I could make it clear that in this world, you use “they” until you know someone’s pronouns… but that implies a lot of intelligent gender discourse in this fantasy world, and this novel… isn’t… that? Like, this is not “Patrick is being self-deprecating and trash-talking their own stuff,” but I’ve read The Left Hand of Darkness and Ancillary Justice and A Door into Ocean, and they are good and thoughtful and interesting and have some fascinating things to say about gender and society… but the book I’m writing is one whose fight scenes you can and should imagine me acting out with Lego minifigs, complete with pew-pew noises for the blasters.

(Or, slightly more vulnerably, I am still figuring out my own gender stuff, what being a They means to me. I do not have the education or the personal comfort level to do a big worldbuilding exploration of how gender stuff could work differently.)

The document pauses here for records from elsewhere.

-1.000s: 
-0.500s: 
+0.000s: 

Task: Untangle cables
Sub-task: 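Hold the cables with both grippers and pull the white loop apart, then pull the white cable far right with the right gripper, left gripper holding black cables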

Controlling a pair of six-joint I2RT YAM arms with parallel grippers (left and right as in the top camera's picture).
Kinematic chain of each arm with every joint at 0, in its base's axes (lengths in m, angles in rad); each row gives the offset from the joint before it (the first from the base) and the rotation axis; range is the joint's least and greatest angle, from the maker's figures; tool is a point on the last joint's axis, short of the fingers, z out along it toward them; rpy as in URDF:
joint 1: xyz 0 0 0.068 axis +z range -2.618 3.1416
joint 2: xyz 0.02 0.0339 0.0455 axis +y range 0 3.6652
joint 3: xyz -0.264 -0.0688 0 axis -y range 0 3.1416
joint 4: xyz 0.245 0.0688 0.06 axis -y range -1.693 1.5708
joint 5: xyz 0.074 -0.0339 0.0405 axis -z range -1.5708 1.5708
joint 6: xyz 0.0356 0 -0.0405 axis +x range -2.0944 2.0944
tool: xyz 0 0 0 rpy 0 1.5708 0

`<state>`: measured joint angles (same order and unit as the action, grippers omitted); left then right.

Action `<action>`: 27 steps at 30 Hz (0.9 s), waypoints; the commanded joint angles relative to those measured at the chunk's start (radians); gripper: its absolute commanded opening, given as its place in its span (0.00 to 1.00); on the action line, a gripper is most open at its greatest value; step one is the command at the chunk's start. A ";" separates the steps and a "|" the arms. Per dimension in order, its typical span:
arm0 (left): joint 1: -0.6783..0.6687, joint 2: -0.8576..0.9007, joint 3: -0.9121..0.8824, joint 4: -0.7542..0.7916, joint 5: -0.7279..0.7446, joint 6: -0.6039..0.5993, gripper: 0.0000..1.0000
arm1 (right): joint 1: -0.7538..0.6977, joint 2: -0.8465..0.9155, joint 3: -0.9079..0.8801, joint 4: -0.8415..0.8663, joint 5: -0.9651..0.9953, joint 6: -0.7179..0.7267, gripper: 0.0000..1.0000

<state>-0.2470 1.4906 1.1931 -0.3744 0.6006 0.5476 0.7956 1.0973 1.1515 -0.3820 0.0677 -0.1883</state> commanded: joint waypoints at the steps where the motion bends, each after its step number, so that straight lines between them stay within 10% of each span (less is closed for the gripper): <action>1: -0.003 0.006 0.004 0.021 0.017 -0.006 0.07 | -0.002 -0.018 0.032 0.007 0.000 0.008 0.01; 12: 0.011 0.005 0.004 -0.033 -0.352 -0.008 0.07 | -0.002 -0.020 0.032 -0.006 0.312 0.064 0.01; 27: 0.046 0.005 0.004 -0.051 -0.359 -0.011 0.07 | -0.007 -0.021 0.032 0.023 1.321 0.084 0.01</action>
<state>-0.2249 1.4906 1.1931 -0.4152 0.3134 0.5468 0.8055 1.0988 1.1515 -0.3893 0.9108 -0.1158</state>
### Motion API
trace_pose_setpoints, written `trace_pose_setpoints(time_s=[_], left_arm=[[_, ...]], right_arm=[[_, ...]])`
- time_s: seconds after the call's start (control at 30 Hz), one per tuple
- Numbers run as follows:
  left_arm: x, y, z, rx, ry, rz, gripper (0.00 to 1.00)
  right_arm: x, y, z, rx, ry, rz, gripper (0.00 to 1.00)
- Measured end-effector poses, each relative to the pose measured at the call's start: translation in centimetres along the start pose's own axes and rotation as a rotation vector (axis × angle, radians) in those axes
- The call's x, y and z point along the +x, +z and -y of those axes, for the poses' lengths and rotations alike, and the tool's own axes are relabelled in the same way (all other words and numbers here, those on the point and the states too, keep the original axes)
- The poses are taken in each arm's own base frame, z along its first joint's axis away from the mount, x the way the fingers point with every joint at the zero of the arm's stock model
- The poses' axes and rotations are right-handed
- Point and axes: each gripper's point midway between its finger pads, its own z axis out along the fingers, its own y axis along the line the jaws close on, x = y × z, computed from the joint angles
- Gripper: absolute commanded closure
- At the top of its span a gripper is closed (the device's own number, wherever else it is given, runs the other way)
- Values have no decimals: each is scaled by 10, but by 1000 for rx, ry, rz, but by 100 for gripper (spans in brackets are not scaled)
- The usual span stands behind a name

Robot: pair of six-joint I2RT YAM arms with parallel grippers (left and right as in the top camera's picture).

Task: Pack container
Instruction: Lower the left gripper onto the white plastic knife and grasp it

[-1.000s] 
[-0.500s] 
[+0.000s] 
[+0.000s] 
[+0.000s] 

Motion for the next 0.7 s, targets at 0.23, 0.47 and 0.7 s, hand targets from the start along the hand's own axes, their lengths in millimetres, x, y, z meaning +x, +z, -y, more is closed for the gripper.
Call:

So having a world where even the random bad guys check gender doesn’t feel right. Instead, I could have people make incorrect guesses about the character’s gender… but part of the reason I wrote this was that I wanted to have folks like me see themselves in a big silly action-adventure fantasy novel, and a positive experience for folks like that is not one where they get to see a character get misgendered every few minutes. We can get that for free in real life!

What I’m looking at as a possibility right now is just writing around it for characters who wouldn’t know. Random Bad Guy 6 can just shout, “Kill them all!” to include both the non-binary character as well as anyone who might be with them. or “Kill the intruder!”, which is non-gender-specific, at least until someday when this novel sells and then someone wants to translate it into a romance language and sends a polite email asking, “Should ‘the intruder‘ be ‘l’intrus‘ or ‘la intruse‘?”, and really, I cannot stress this strongly enough, that is a problem for Future Patrick.

Or maybe I just have Random Bad Guy 6 shout, “Attack!”, because I have now spent the better part of an hour thinking out loud about how to fix a two-word sentence a random bad guy shouts in the middle of an action scene, as opposed to other issues like “Main plot motivation kind of doesn’t make sense in current draft.” Just avoiding the issue with unnamed characters means that the random bad guy doesn’t have to be weirdly gender-inclusive while also sacrificing people to blood demons, and it also means fellow readers who use they/them don’t have to deal with evil bad guys misgendering the good guy.

And while I am a little annoyed at how much of a spiral I went into over this, I am also happy about it. It’s making me think a little more about the reasons I switched to they/them, and what it means for me. I am more than four decades into my life, and I’m still trying to figure myself out in a lot of ways. The stuff I write may not be doing super-deep studies of gender, but it’s telling a fun story and also giving me a chance to think about my own gender stuff.

And also, apparently, the Culturally Sensitive Evil Rancher Tycoon from Martial Law.